☆化石新聞第2刊☆ 

長野県天然記念物現地保存「穴沢のクジラ化石」のご紹介

こんにちは!化石館学芸員の小林です。化石新聞第2刊は、現地保存「穴沢のクジラ化石」の紹介です。昭和11年12月13日、四賀地区穴沢川の左岸で砂防工事中にクジラの化石が発見されました。
穴沢のクジラ化石

この化石が発見された昭和11年は、第二次世界大戦開戦のわずか3年前です。よって、一般人が化石の研究や動物の進化について考える余裕などありませんでした。

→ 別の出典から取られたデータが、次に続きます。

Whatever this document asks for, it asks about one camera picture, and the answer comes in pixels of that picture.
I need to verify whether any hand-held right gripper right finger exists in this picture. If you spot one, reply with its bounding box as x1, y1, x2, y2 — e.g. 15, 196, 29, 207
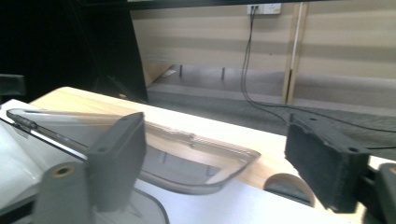
284, 113, 372, 215

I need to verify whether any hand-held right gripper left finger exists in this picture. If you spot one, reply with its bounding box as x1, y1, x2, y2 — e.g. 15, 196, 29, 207
86, 111, 148, 213

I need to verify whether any smoky clear box lid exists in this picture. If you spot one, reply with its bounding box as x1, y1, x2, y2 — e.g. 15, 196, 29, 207
6, 107, 262, 196

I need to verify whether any smoky clear plastic box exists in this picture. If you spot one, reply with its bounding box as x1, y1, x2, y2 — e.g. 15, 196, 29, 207
0, 98, 171, 224

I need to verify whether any white table sheet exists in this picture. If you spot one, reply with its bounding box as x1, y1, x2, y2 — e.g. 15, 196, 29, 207
134, 178, 359, 224

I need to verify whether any long wooden counter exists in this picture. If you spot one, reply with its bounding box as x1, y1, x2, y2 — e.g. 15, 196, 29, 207
130, 0, 396, 110

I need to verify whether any black blurred object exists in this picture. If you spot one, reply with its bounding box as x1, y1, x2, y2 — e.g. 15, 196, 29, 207
0, 73, 26, 97

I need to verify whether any black curtain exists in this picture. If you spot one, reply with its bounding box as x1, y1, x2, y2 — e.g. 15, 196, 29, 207
0, 0, 149, 105

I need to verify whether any black power cable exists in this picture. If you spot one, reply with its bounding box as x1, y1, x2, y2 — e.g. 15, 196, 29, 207
240, 5, 396, 134

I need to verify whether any white wall power socket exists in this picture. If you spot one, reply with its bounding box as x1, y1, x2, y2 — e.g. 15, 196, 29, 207
247, 2, 283, 16

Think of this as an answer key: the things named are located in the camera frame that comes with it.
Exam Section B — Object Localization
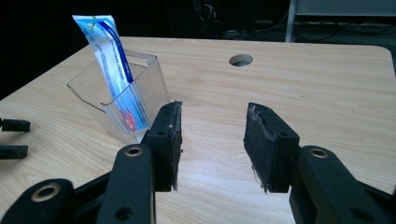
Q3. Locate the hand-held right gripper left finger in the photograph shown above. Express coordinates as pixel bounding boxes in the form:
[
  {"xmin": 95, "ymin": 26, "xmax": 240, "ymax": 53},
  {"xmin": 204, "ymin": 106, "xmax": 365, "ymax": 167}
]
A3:
[{"xmin": 141, "ymin": 100, "xmax": 184, "ymax": 192}]

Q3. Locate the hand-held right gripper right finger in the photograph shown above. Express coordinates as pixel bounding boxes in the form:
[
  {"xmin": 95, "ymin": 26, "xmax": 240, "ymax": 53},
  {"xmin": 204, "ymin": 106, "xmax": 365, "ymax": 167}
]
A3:
[{"xmin": 243, "ymin": 102, "xmax": 301, "ymax": 194}]

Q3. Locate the clear plastic holder box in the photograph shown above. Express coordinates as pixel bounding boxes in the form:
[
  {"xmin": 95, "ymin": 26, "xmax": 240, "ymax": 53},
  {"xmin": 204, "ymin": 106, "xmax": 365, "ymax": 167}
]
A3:
[{"xmin": 66, "ymin": 49, "xmax": 171, "ymax": 145}]

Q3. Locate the blue and white toothpaste tube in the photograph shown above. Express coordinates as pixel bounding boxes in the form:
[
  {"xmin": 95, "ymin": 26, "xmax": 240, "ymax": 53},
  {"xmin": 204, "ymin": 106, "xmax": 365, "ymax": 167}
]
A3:
[{"xmin": 71, "ymin": 14, "xmax": 150, "ymax": 133}]

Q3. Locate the white metal stand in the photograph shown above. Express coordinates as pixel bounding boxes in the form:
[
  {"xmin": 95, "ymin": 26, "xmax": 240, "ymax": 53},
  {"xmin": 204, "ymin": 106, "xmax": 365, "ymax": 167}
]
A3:
[{"xmin": 285, "ymin": 0, "xmax": 396, "ymax": 44}]

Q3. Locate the black cable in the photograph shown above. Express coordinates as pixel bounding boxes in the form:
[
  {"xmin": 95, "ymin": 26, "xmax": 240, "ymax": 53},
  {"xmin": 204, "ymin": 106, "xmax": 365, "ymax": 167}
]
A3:
[{"xmin": 297, "ymin": 21, "xmax": 394, "ymax": 42}]

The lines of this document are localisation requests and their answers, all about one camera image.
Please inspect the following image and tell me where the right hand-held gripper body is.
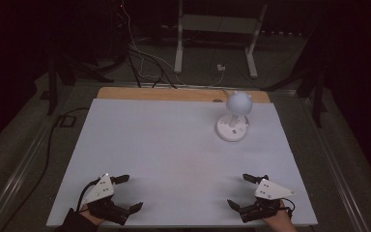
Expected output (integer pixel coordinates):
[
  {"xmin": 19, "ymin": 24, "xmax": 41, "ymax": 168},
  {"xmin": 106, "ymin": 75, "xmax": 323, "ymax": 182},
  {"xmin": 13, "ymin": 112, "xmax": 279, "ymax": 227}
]
[{"xmin": 240, "ymin": 178, "xmax": 297, "ymax": 224}]

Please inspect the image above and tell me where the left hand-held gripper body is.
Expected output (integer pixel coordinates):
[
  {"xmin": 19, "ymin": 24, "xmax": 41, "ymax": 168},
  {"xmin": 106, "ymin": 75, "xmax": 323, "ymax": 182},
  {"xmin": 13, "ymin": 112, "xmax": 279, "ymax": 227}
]
[{"xmin": 80, "ymin": 173, "xmax": 131, "ymax": 226}]

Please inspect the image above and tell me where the person's left hand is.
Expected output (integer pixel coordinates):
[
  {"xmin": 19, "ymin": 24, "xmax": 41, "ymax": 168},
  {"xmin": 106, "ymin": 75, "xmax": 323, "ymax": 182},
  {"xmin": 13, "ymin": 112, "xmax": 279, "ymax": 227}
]
[{"xmin": 78, "ymin": 204, "xmax": 106, "ymax": 227}]

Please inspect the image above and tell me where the person's right hand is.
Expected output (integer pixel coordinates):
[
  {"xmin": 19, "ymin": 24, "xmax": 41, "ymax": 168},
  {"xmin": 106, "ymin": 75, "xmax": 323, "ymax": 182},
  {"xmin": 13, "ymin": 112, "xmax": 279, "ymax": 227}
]
[{"xmin": 262, "ymin": 199, "xmax": 300, "ymax": 232}]

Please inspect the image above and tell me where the person's black left sleeve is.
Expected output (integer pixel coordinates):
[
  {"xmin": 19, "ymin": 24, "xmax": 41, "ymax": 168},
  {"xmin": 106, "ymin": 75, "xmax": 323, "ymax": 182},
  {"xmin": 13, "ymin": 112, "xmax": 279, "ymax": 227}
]
[{"xmin": 53, "ymin": 207, "xmax": 100, "ymax": 232}]

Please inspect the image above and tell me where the white table sheet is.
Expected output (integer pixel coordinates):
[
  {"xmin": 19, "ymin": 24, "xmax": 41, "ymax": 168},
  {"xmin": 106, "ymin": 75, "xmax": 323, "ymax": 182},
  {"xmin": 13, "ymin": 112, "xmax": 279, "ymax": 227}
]
[{"xmin": 45, "ymin": 98, "xmax": 319, "ymax": 228}]

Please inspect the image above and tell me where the white round-head desk lamp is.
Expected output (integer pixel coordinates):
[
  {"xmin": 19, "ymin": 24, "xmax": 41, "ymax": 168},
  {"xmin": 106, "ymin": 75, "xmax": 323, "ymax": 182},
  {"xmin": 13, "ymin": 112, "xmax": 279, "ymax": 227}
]
[{"xmin": 214, "ymin": 90, "xmax": 254, "ymax": 143}]

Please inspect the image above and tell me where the black tripod stand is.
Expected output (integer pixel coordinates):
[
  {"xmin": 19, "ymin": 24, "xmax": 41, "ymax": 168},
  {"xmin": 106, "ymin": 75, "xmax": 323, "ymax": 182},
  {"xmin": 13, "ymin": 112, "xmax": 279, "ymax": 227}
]
[
  {"xmin": 45, "ymin": 52, "xmax": 116, "ymax": 117},
  {"xmin": 261, "ymin": 62, "xmax": 328, "ymax": 129}
]

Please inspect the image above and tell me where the white metal stand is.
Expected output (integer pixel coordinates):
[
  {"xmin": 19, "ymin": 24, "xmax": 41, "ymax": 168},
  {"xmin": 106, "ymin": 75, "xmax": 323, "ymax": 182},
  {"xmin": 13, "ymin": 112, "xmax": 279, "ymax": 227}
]
[{"xmin": 173, "ymin": 0, "xmax": 269, "ymax": 79}]

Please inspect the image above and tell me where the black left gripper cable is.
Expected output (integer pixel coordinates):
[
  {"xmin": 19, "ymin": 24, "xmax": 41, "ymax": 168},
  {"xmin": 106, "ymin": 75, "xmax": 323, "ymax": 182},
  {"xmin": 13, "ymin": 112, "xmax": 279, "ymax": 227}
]
[{"xmin": 75, "ymin": 178, "xmax": 101, "ymax": 213}]

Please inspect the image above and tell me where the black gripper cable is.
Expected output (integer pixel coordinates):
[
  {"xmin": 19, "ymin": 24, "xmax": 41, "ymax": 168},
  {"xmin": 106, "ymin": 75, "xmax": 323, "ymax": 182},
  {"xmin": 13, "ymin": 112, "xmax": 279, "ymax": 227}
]
[
  {"xmin": 75, "ymin": 178, "xmax": 101, "ymax": 213},
  {"xmin": 281, "ymin": 196, "xmax": 298, "ymax": 220}
]

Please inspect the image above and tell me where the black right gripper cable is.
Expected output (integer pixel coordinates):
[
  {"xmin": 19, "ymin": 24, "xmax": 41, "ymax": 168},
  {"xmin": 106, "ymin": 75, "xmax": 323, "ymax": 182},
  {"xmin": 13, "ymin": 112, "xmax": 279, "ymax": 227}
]
[{"xmin": 281, "ymin": 196, "xmax": 298, "ymax": 220}]

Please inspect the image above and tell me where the metal floor rail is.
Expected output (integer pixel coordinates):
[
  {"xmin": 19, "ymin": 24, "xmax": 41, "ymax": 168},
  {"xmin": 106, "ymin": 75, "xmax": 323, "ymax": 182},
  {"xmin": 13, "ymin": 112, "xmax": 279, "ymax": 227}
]
[
  {"xmin": 0, "ymin": 124, "xmax": 61, "ymax": 232},
  {"xmin": 298, "ymin": 95, "xmax": 366, "ymax": 232}
]

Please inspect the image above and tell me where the long black floor cable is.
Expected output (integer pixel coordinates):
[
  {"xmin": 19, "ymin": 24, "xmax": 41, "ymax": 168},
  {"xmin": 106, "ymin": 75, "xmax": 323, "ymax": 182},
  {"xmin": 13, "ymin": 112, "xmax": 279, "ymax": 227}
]
[{"xmin": 0, "ymin": 106, "xmax": 91, "ymax": 232}]

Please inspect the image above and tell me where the black square floor frame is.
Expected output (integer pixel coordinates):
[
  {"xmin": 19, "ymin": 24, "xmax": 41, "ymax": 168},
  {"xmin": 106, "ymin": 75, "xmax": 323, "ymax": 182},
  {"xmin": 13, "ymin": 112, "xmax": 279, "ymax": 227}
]
[{"xmin": 57, "ymin": 114, "xmax": 77, "ymax": 128}]

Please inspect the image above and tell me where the white lamp cable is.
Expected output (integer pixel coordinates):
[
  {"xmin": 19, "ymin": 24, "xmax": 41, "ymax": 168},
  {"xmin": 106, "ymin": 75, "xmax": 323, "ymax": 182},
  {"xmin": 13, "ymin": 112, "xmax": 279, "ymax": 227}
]
[{"xmin": 177, "ymin": 70, "xmax": 230, "ymax": 98}]

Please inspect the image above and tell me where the bundle of black cables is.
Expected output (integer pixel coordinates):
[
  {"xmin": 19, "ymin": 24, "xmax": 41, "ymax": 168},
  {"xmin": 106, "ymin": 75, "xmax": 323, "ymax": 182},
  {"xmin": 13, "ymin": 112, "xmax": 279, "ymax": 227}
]
[{"xmin": 126, "ymin": 47, "xmax": 179, "ymax": 90}]

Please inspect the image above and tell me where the thin white cable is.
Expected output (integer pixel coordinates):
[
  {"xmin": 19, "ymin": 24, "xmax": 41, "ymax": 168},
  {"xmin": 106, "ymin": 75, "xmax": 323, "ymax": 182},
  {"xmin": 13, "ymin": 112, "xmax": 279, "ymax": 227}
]
[{"xmin": 120, "ymin": 0, "xmax": 183, "ymax": 85}]

このような時代背景の中、当時の会田村(現四賀地区会田)は、この化石を貴重なものとして現地保存し、天然記念物として申請すべく多額の金銭を投じました。今から80年以上前の関係者の先見の明によって、13個の椎骨、9本の肋骨が産出したままの状態
で保存され、今なお残っています。昭和13年に長野県天然記念物に指定され、昭和48年に「穴沢のクジラ化石」として再指定されました。今では「松本のたから」として多くの人に親しまれています。

最後に

皆様も、四賀に立ち寄った際はぜひ「穴沢のクジラ化石」を鑑賞してみてはいかがでしょうか。「穴沢のクジラ化石」の詳しい場所が知りたい方は、化石館にお立ち寄り下さいませ。